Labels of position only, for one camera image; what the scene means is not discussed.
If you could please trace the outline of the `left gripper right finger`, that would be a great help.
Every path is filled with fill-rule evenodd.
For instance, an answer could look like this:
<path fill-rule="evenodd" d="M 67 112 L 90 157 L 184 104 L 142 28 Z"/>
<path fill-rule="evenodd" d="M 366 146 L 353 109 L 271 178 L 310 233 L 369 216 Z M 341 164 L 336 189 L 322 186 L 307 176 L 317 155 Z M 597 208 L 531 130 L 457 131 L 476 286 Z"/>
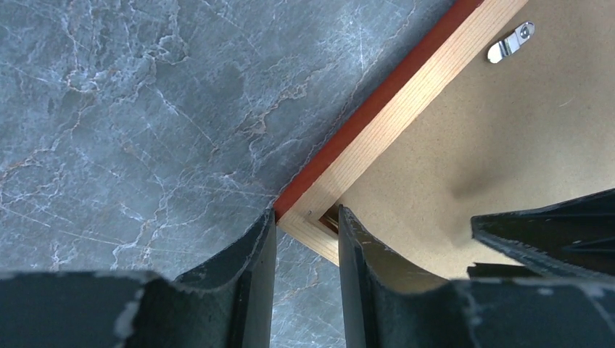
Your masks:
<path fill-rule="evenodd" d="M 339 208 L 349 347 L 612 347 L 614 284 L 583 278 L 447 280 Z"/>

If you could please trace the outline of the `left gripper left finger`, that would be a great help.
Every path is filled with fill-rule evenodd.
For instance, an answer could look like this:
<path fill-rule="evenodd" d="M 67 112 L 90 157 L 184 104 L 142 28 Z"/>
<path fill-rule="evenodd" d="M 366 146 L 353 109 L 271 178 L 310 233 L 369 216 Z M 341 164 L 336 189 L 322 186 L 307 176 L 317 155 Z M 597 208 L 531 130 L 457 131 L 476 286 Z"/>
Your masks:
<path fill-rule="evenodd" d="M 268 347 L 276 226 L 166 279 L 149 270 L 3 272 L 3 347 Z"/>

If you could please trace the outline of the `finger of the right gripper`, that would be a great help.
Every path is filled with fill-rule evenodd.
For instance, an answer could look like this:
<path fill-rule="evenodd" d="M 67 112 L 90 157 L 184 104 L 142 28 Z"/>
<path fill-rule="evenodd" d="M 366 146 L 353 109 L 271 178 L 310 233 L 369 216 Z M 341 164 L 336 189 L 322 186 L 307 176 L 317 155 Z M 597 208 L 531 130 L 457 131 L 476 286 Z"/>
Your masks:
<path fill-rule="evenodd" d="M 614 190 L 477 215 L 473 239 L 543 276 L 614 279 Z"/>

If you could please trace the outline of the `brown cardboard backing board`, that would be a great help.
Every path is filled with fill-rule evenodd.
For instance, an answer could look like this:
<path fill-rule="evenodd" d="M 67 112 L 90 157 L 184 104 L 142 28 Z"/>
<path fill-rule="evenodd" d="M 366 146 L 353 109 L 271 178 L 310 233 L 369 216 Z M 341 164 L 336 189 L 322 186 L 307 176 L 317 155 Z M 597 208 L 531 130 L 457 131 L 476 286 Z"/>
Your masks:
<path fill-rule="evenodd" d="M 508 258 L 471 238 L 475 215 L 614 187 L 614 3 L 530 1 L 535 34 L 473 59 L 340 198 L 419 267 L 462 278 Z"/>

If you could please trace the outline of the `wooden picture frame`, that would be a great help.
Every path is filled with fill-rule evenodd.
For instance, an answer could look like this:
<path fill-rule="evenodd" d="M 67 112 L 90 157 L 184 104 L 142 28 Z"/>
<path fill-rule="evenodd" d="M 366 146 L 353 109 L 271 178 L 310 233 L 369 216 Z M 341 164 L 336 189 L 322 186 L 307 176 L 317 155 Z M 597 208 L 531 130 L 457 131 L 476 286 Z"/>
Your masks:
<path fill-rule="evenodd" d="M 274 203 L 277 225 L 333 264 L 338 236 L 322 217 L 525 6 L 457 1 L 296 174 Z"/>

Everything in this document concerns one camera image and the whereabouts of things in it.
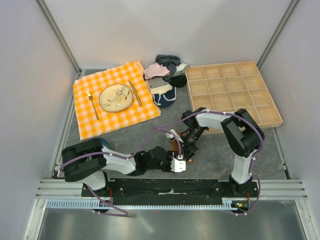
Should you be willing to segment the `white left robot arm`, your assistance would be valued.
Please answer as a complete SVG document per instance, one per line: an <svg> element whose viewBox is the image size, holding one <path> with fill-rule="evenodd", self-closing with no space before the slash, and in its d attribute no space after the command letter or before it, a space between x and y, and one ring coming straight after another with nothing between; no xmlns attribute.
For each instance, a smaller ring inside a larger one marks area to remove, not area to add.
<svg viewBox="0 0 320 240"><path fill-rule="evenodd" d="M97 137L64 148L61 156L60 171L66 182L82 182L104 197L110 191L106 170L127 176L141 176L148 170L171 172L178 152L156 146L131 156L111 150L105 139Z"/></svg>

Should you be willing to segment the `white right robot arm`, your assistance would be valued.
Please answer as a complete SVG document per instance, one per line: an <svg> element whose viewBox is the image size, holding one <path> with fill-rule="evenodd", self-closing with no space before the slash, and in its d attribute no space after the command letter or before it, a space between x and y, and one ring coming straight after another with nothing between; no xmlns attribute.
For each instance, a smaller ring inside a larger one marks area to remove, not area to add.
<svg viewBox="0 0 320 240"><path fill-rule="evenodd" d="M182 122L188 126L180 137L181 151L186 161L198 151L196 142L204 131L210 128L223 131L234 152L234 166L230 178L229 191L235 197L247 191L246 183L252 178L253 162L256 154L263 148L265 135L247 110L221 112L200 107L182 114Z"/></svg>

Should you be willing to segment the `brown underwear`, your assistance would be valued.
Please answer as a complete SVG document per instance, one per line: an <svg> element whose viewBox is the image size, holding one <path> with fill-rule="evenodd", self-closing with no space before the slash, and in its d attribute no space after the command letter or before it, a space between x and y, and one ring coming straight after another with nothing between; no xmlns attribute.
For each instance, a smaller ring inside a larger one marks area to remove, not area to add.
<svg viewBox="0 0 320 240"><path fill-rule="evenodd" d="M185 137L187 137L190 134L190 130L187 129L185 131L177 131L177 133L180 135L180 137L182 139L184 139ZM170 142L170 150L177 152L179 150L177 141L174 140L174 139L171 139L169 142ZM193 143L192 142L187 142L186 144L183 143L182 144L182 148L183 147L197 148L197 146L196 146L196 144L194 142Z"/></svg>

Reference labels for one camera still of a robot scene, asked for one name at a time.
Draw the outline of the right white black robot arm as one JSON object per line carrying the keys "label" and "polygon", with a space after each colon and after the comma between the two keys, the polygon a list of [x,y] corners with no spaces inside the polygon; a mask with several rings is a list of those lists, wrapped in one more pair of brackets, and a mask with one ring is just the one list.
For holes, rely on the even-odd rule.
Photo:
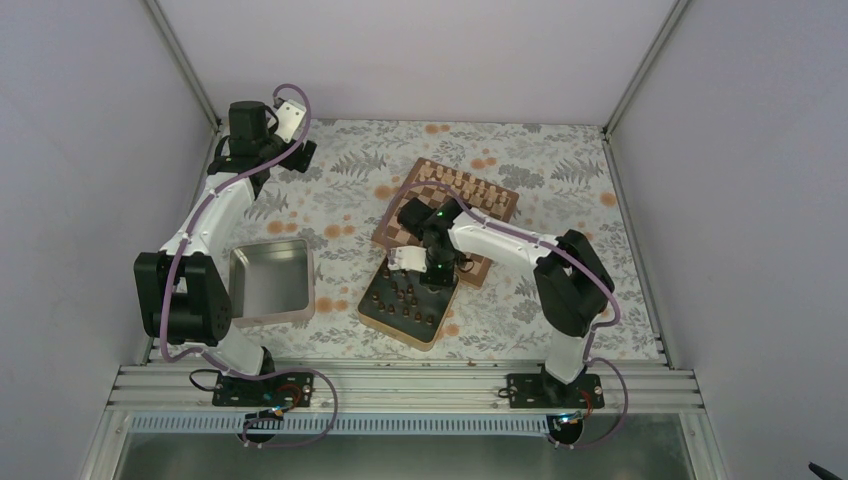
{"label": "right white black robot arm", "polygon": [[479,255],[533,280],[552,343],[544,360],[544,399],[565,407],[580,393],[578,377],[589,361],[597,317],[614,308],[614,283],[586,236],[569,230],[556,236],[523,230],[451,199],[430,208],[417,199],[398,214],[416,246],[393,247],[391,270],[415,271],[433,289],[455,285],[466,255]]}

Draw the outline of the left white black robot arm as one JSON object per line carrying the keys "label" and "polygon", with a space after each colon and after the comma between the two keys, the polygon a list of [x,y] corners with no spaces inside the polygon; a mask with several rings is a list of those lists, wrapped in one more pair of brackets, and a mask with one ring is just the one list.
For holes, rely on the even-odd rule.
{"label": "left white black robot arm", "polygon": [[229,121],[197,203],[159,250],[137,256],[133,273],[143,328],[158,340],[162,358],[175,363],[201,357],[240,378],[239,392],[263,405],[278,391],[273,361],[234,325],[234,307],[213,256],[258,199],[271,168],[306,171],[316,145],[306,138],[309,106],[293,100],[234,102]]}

--

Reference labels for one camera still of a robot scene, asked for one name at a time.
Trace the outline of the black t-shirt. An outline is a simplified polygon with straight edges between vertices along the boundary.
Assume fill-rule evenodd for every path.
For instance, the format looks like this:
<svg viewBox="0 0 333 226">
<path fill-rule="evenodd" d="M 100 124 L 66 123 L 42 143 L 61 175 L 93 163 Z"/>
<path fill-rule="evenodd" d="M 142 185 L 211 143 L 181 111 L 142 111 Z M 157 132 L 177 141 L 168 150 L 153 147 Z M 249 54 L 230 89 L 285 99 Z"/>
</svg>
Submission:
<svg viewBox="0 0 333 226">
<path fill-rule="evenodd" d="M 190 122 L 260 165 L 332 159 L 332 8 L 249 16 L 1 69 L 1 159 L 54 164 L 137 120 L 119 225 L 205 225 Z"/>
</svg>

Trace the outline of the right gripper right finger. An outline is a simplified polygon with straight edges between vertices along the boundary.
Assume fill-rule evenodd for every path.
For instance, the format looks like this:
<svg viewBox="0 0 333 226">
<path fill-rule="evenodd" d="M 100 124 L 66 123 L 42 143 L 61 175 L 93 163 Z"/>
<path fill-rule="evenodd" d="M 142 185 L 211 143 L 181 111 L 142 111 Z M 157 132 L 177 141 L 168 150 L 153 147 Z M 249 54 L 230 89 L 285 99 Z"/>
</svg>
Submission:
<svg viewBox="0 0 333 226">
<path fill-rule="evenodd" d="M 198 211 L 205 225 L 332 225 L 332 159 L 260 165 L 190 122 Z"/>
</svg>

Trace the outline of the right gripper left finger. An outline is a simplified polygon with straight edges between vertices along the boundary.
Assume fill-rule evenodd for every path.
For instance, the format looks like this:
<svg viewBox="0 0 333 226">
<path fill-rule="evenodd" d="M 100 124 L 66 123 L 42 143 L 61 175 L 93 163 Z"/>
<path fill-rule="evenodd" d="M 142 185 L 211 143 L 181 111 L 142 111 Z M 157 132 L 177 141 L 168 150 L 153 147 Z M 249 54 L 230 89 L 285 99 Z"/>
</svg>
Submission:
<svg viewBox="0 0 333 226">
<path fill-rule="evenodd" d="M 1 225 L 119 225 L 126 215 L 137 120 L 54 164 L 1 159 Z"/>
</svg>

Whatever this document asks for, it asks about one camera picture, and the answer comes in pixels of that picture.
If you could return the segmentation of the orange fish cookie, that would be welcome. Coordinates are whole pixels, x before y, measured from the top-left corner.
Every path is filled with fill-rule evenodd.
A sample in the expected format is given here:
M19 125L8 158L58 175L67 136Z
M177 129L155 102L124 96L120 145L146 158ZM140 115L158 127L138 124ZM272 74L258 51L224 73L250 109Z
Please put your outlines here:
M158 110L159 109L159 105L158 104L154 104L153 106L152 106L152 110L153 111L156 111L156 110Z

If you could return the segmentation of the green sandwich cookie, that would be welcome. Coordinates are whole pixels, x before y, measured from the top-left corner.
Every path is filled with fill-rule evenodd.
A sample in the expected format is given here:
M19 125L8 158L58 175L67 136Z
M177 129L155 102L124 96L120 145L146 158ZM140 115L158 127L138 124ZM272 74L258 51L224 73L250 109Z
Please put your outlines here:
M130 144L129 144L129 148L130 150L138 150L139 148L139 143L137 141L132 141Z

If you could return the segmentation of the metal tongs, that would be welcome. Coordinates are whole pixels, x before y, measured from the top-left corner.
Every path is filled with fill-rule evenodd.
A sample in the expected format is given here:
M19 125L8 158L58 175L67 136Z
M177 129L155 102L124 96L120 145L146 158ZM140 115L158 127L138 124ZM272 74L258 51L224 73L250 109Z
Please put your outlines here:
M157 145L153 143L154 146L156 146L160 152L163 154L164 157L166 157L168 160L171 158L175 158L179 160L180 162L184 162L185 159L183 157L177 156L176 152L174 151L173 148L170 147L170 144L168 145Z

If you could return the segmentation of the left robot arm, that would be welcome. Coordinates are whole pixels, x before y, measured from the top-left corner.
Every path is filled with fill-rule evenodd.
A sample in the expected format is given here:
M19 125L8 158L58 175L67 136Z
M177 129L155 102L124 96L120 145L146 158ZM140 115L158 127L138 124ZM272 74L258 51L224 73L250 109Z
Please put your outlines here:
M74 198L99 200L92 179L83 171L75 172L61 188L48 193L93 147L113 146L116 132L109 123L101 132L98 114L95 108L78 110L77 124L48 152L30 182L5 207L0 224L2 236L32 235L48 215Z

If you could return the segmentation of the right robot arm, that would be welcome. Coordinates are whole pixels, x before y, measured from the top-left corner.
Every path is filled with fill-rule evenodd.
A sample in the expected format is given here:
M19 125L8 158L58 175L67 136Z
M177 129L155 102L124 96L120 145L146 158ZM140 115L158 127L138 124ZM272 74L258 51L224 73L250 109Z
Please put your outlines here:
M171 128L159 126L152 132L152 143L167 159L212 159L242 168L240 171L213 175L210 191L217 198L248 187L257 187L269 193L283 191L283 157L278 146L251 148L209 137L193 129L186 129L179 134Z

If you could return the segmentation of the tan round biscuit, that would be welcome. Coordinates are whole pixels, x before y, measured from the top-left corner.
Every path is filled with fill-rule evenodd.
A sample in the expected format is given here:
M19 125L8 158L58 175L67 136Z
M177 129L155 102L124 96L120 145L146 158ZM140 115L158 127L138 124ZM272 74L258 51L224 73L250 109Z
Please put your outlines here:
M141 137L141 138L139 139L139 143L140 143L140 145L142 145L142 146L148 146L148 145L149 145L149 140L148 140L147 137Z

#### [WHAT THIS TASK INVOLVES]
Within the entries, find all lines holding "picture" and copy each one.

#### [EXERCISE RESPONSE]
If you could please trace the outline of the `wooden picture frame`, that would be a great help.
Whatever this document asks for, it asks about one camera picture, and the answer comes in pixels of that picture.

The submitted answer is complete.